Footprint matrix for the log L1

	a	b	c	d	e
a	#	→	→	#	→
b	←	#	||	→	#
c	←	||	#	→	#
d	#	←	←	#	←
e	←	#	#	→	#

• ${\displaystyle Y_{W}}$ is the set of all pairs ${\displaystyle (A,B)}$ of maximal sets of tasks such that
  • Neither ${\displaystyle A\times A}$ and ${\displaystyle B\times B}$ contain any members of > and
  • ${\displaystyle A\times B}$ is a subset of →
• ${\displaystyle P_{W}}$ contains one place ${\displaystyle p_{(A,B)}}$ for every member of ${\displaystyle Y_{W}}$, plus the input place ${\displaystyle i_{W}}$ and the output place ${\displaystyle o_{W}}$

The flow relation ${\displaystyle F_{W}}$ is the union of the following:

• ${\displaystyle \{(a,p_{(C,B)})|(A,B)\in Y_{W}\wedge a\in A\}}$
• ${\displaystyle \{(p_{(A,B)},b)|(A,B)\in Y_{W}\wedge b\in B\}}$
• ${\displaystyle \{(i_{W},t)|t\in T_{I}\}}$
• ${\displaystyle \{(t,i_{O})|t\in T_{O}\}}$

The result is

• a Petri net structure ${\displaystyle \alpha (W)=(P_{W},T_{W},F_{W})}$
• with one input place ${\displaystyle i_{W}}$ and one output place ${\displaystyle o_{W}}$
• because every transition of ${\displaystyle T_{W}}$ is on a ${\displaystyle F_{W}}$-path from ${\displaystyle i_{W}}$ to ${\displaystyle o_{W}}$, it is indeed a workflow net.

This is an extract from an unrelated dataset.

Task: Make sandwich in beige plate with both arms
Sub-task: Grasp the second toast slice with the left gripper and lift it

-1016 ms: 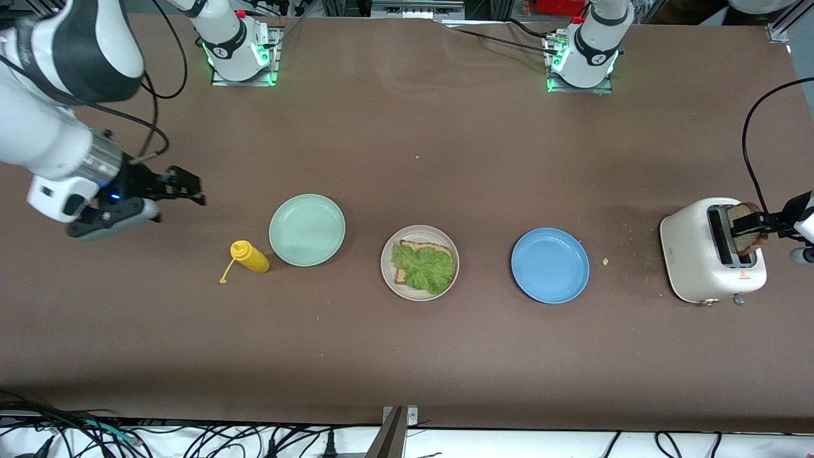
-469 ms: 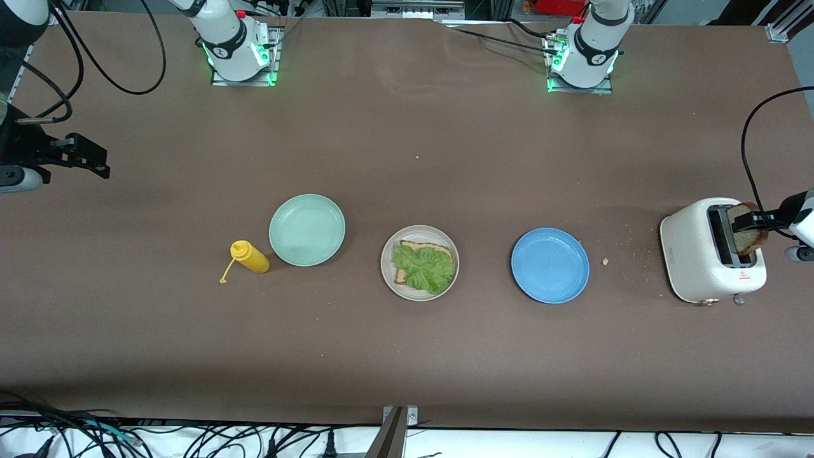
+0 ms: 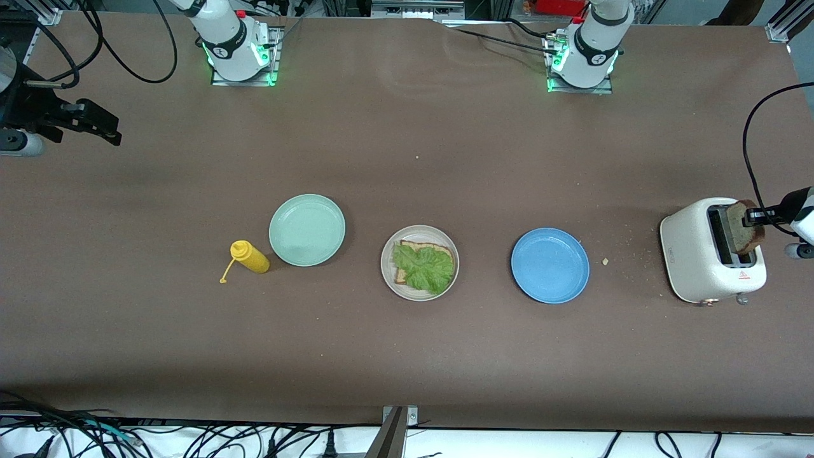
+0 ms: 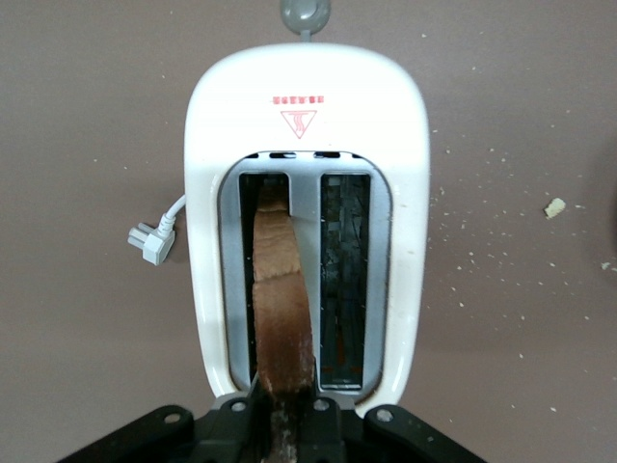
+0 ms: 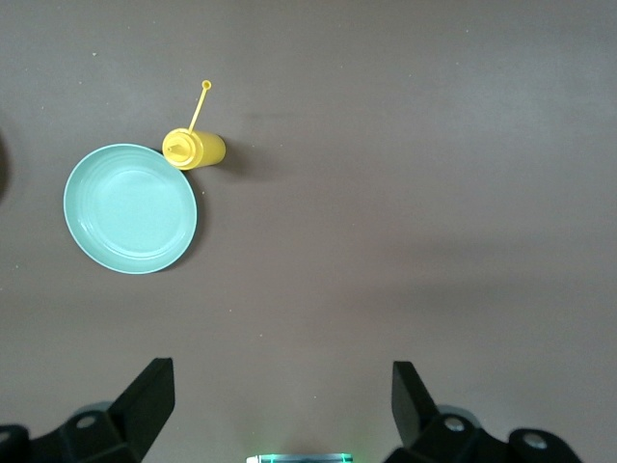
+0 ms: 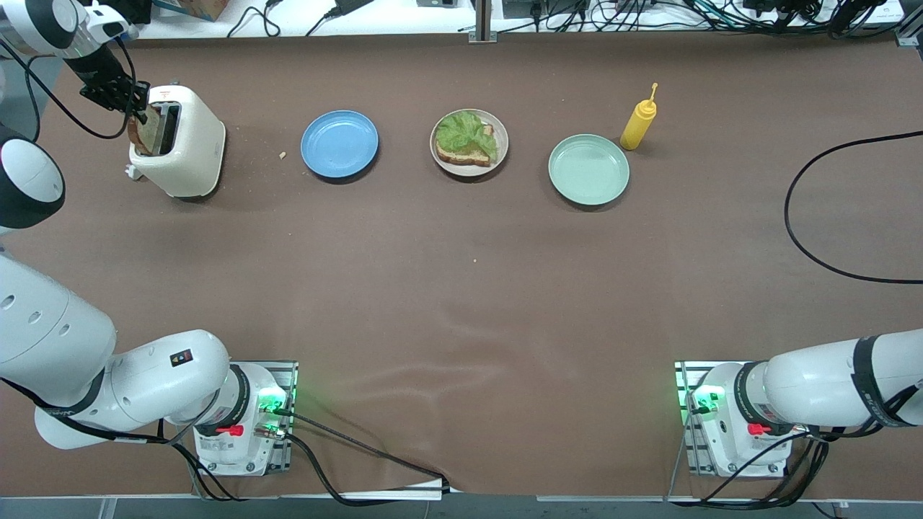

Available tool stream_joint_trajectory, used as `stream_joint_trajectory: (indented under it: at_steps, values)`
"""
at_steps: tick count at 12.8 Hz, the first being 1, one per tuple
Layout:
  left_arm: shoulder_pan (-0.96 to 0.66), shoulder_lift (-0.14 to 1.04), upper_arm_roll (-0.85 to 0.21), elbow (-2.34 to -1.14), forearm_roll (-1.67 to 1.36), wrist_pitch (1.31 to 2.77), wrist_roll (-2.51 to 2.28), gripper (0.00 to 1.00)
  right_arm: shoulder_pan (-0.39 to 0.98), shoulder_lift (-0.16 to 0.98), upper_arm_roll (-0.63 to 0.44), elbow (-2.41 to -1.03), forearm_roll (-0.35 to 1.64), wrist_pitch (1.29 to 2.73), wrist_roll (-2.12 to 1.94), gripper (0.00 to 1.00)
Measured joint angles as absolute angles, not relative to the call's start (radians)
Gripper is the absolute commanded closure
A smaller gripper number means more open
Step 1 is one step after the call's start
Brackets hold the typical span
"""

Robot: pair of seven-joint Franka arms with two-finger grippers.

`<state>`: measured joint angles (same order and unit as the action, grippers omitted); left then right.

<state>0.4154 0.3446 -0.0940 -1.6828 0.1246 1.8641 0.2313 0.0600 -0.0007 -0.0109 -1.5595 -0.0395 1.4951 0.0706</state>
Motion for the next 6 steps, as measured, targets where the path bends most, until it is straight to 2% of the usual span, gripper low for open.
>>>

For the example given above, the following petri net would be resultant of the application of alpha miner.

Properties

It can be shown ^[3] that in the case of a complete workflow log generated by a sound SWF net, the net generating it can be reconstructed. Complete means that its ${\displaystyle \succ _{W}}$ relation is maximal. It is not required that all possible traces be present (which would be countably infinite for a net with a loop).

Limitations

• Implicit places: Alpha miner cannot distinguish between implicit and required places and thus might result in additional non required places in the discovered petri net.^[4]
• Loops: Alpha miner cannot discover loops of the length 1 and 2 in the process model.^[5]
• Local dependencies are often missed in alpha miner.^[5]
• Representational bias: Alpha miner can only discover petri net thus adding representational bias such as requirement on unique visible labels for every transition.^[5]

References

1. van der Aalst, W M P and Weijters, A J M M and Maruster, L (2004). "Workflow Mining: Discovering process models from event logs", IEEE Transactions on Knowledge and Data Engineering, vol 16
2. van der Aalst, W.; Weijters, T.; Maruster, L. (September 2004). "Workflow mining: discovering process models from event logs". IEEE Transactions on Knowledge and Data Engineering. 16 (9): 1128–1142. doi:10.1109/TKDE.2004.47. ISSN 1558-2191.
3. van der Aalst et al. 2003
4. "(PDF) Discovering Petri Nets from Event Logs". ResearchGate. Retrieved 2021-08-31.
5. "Limitations of Alpha miner" (PDF). Archived (PDF) from the original on 2021-08-31.